Er lege als Künstler großen Wert auf soziale Beziehungen, sagte der Autor nachdem er das Buch zugeklappt hatte und intensiven Beifall erhalten hatte. Als Autor empfand er die Zeit, in der nichts los war zwar als angenehm, wären da nicht die Existenzängste gewesen, plauderte er ein wenig über seinen Werdegang mit allen Höhen und Tiefen. Über seine Arbeitsweise sagte er: „Ich kenne jedes Wort des Romans: Während der Schreibphase setzte ich mich morgens um sechs auf den Schreibstuhl, fiel dann am Abend todmüde ins Bett und träumte in Worten.“
Die Korrespondenz aus dem Mädchenverschickungslager Schwarzindien, das es wirklich gab, habe er für 10 € auf dem Flohmarkt erworben.

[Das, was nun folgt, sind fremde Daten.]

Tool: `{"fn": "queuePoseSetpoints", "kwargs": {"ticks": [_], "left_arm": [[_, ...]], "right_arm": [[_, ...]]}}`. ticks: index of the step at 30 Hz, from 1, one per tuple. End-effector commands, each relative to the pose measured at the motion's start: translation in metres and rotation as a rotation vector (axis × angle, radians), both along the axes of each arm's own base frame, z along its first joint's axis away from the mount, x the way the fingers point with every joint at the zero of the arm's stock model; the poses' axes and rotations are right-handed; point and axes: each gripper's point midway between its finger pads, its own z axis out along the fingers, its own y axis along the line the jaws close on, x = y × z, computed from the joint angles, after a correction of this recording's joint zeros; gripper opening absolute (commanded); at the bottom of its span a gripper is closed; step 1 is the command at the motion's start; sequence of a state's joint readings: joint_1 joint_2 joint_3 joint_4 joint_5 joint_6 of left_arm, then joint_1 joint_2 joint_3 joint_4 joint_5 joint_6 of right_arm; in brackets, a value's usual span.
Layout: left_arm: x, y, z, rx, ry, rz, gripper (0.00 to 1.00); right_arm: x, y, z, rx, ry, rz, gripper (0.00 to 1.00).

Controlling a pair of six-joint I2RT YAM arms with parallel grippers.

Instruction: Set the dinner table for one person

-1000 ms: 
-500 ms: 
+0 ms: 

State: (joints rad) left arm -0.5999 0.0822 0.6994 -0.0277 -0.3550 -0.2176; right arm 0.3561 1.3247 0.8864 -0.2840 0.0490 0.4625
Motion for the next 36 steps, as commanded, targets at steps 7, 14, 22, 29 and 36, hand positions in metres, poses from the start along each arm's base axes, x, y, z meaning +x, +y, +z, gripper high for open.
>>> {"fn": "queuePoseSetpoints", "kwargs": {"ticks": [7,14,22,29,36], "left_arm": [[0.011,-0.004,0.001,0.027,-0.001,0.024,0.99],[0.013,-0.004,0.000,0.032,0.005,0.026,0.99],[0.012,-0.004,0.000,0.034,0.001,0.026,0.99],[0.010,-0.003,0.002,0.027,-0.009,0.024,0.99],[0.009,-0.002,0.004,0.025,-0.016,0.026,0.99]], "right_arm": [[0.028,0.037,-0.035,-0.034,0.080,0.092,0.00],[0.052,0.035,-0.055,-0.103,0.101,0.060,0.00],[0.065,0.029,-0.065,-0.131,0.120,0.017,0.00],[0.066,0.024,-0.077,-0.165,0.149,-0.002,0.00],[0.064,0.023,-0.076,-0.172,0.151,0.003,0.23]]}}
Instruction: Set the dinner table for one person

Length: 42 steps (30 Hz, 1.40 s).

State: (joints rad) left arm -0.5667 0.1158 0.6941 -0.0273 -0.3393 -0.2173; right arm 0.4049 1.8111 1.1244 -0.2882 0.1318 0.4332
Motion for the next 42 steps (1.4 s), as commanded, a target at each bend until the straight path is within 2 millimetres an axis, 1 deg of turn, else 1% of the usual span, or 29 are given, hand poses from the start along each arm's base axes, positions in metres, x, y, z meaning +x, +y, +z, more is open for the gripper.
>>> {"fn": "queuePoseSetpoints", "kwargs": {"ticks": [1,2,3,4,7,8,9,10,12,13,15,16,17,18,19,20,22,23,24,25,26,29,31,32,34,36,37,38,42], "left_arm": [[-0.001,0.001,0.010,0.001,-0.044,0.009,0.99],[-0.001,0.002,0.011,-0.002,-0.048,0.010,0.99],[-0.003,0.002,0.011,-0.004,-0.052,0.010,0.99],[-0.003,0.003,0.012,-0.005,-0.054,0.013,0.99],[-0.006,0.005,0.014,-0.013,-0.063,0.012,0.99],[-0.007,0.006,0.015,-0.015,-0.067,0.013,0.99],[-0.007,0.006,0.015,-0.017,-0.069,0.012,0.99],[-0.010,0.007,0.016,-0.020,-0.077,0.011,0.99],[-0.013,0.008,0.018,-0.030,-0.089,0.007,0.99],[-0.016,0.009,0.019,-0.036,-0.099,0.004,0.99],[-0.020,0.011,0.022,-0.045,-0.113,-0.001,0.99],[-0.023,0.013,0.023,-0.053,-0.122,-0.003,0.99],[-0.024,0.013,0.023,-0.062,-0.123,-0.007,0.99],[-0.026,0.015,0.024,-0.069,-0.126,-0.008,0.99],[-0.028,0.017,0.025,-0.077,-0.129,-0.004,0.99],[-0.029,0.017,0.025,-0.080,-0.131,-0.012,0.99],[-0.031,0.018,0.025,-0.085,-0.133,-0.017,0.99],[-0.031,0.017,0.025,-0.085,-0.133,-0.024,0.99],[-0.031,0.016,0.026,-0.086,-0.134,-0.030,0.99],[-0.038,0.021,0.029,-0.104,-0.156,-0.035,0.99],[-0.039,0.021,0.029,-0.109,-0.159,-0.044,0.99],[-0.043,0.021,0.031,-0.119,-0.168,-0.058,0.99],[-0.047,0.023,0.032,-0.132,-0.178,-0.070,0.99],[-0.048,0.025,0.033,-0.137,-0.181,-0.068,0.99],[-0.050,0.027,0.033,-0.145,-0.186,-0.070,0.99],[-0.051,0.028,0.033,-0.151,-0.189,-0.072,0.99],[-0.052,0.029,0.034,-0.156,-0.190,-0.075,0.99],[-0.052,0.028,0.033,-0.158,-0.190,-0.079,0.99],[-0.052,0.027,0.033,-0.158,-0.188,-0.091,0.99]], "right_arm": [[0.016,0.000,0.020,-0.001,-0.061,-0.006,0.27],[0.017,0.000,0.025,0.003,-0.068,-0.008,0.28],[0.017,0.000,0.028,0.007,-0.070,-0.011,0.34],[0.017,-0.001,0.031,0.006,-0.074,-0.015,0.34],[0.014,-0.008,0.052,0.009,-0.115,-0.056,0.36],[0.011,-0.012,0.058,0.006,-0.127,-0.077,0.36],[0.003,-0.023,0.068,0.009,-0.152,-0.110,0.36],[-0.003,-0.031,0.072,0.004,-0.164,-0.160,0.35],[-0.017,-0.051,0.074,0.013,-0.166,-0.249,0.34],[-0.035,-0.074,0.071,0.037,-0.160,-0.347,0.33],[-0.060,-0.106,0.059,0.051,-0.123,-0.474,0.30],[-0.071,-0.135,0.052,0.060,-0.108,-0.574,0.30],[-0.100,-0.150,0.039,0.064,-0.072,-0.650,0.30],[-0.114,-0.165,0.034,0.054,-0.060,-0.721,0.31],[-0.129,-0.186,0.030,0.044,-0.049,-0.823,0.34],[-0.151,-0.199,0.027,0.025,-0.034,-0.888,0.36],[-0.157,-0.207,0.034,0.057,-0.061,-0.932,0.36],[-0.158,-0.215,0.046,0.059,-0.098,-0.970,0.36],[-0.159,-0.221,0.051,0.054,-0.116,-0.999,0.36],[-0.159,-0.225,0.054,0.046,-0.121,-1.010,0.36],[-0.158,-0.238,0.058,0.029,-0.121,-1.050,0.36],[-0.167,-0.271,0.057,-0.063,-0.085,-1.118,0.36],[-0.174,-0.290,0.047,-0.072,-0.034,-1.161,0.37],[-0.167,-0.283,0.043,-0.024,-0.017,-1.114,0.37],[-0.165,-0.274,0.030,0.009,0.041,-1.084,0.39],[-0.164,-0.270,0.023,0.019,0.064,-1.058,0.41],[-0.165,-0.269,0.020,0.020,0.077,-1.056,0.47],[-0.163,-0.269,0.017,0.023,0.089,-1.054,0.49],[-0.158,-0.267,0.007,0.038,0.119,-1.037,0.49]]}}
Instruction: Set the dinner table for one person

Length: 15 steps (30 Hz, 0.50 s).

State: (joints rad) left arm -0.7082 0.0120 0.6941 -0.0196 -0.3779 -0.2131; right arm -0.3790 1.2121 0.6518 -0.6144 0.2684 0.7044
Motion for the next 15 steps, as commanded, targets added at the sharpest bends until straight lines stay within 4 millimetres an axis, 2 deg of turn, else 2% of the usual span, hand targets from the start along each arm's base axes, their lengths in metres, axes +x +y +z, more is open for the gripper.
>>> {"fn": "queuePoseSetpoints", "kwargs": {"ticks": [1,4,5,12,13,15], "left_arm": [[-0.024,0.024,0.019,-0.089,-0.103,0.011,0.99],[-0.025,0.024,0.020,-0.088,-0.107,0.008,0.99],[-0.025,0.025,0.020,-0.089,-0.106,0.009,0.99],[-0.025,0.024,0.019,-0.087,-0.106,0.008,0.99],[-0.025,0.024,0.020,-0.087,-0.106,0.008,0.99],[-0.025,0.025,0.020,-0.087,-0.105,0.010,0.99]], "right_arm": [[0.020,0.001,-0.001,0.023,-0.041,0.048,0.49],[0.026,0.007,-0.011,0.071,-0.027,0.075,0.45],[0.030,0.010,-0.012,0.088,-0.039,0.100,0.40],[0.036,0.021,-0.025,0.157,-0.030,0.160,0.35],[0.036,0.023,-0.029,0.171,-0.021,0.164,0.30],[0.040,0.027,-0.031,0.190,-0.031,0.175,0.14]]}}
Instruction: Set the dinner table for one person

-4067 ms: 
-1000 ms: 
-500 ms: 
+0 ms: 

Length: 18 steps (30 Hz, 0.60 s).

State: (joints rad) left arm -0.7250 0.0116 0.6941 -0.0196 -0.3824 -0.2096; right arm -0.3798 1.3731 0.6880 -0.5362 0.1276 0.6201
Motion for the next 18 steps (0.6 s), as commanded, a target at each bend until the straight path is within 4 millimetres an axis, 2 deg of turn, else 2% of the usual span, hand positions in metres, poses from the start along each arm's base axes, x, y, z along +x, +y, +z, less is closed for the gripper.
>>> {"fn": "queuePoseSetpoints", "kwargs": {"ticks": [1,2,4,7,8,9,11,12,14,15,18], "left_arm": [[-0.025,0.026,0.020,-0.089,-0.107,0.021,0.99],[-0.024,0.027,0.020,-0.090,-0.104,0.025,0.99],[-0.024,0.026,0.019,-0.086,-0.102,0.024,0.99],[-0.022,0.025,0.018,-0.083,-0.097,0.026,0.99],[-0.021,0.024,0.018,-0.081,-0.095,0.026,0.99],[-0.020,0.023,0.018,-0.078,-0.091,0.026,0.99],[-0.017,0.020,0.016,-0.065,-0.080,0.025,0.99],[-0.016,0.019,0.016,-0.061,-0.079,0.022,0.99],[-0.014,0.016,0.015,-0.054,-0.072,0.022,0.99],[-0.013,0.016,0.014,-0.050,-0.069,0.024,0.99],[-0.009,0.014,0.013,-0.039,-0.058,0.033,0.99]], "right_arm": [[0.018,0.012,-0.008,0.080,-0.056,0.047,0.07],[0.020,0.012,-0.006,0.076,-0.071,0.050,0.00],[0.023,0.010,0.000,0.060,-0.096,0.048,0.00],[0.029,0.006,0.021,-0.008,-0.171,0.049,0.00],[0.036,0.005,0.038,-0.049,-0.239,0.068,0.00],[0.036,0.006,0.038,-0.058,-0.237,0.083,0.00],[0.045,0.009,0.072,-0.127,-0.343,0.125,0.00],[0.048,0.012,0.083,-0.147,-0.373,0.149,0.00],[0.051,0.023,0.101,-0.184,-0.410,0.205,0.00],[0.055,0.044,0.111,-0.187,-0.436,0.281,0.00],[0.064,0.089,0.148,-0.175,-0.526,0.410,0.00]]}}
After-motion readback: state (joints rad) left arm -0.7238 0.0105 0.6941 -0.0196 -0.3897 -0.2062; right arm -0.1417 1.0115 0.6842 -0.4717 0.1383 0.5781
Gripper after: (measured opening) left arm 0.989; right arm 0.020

Die 600 Meter abfallende Drachenwand selbst sei tatsächlich so beeindruckend: Deren Schatten sei sogar auf Google-Maps erkennbar und sorgt dafür, dass der Mondsee an Dreiviertel des Tages keine Sonne sieht. Geiger verweist auf Oskar Meyer, der wie die Einwohner von Mondsee 1944 ebenfalls im Schatten lebt und er diesen als bedrohlich empfindet. „So ist der Krieg 1944 ins private eingedrungen.“
Mit den damaligen Ängsten sei auch die Corona-Pandemie vergleichbar. Denn die Zahl der Corona-Toten weltweit liege inzwischen im Bereich der Spanischen Grippe und in der Nähe des Ersten Weltkrieges. „Tote haben keine Stimme,“ dies gelte für damals wie für heute. und zum Thema Impfen: „Es geht nicht um persönliche Überzeugungen, sondern um Solidarität!“
„Mein Buch „Unter der Drachenwand“ hat inzwischen ein eigenes Leben: Es wurde z.B. in Nordrhein-Westfalen zum Abiturstoff.“ Über die Preisverleihung sagte er:„Es werden nicht nur Preise verliehen, es werden Beziehungen geknüpft.“
Am Montagvormittag besuchte der frischgebackene Friedrich-Schiedel-Literaturpreisträger Arno Geiger auch noch zu einer Lesung das Salvatorkolleg.